▶ **What the exercise asks**
Where the string "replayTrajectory" occurs in a line of the data below, that line should be copied.

▶ **Supplied information**
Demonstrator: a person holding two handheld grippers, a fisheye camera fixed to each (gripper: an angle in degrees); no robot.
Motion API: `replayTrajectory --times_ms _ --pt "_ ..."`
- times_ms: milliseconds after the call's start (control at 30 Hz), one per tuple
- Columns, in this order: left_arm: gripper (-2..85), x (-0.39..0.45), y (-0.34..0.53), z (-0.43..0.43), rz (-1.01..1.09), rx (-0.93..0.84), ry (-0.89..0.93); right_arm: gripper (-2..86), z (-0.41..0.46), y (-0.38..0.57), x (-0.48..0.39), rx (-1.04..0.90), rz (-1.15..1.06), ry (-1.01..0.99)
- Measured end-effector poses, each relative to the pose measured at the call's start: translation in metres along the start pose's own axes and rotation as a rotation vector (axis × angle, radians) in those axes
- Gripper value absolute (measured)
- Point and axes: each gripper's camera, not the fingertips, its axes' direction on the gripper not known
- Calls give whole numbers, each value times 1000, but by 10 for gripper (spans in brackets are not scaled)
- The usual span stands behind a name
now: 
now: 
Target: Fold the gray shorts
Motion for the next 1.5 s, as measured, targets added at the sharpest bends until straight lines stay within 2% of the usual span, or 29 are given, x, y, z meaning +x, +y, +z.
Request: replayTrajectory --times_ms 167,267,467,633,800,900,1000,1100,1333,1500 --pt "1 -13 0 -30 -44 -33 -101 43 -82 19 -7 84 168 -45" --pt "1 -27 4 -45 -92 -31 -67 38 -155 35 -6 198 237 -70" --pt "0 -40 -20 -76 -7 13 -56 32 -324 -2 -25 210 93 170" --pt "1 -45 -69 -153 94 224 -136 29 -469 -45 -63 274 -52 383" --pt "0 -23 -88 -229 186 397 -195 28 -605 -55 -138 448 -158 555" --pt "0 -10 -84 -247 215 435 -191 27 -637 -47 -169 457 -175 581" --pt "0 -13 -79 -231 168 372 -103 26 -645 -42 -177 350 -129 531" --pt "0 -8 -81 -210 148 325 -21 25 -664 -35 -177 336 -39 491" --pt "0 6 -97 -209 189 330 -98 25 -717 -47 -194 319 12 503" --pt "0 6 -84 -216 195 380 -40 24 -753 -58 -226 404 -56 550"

▶ **Task solution**
Motion API: `replayTrajectory --times_ms _ --pt "_ ..."`
Request: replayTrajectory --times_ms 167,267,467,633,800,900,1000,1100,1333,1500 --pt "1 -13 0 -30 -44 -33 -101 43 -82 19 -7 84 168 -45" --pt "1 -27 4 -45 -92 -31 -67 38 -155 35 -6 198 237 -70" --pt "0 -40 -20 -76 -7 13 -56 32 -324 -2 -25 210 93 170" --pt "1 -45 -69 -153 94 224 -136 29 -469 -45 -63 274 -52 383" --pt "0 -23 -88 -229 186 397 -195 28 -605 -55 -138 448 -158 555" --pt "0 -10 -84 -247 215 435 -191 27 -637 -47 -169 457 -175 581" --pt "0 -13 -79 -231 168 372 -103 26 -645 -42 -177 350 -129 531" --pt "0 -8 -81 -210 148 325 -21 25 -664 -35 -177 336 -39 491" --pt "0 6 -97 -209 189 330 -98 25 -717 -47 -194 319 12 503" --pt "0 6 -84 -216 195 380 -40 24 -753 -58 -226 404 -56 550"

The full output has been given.